Ransomware incidents are a growing concern, with the report documenting 108 such attacks within the year. The Lockbit ransomware group emerged as the most prolific, accounting for over 20 of these attacks, while the Killsec group followed closely behind with more than 15 incidents. Ransomhub was also reported to be responsible for 12 attacks. These figures illustrate a concerning trend, as ransomware continues to evolve in sophistication, often employing advanced techniques for initial access and data encryption.
Analyzing these breaches through the lens of the MITRE ATT&CK framework reveals several potential adversary tactics. Techniques such as initial access, likely via exploiting vulnerabilities in software or using phishing campaigns, may have been employed to breach these organizations. Persistence and privilege escalation tactics could have enabled attackers to maintain access within the networks and elevate their control over critical systems, further exacerbating the potential damage inflicted.

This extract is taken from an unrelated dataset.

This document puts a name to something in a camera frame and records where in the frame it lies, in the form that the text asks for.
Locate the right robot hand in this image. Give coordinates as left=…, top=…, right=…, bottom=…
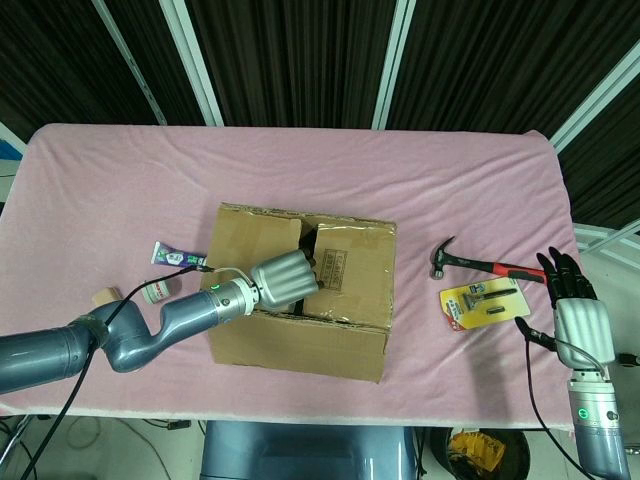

As cyber threats evolve, businesses must remain vigilant and implement comprehensive security protocols to mitigate risks. Understanding the tactics and techniques outlined in the MITRE ATT&CK framework provides an essential context for creating informed and effective cybersecurity strategies. With the escalating frequency of these incidents, it is imperative for organizations, particularly in targeted sectors, to prioritize cybersecurity and invest in advanced protective measures to safeguard their data assets against increasingly sophisticated threats.
In conclusion, the findings from CloudSEK’s report not only highlight the current cyber threat landscape but also serve as a clarion call for enhanced vigilance in cybersecurity practices. As India grapples with these challenges, it becomes increasingly crucial for businesses to adopt a proactive approach to information security, ensuring they are equipped to respond to the dynamic nature of cyber threats in 2024 and beyond.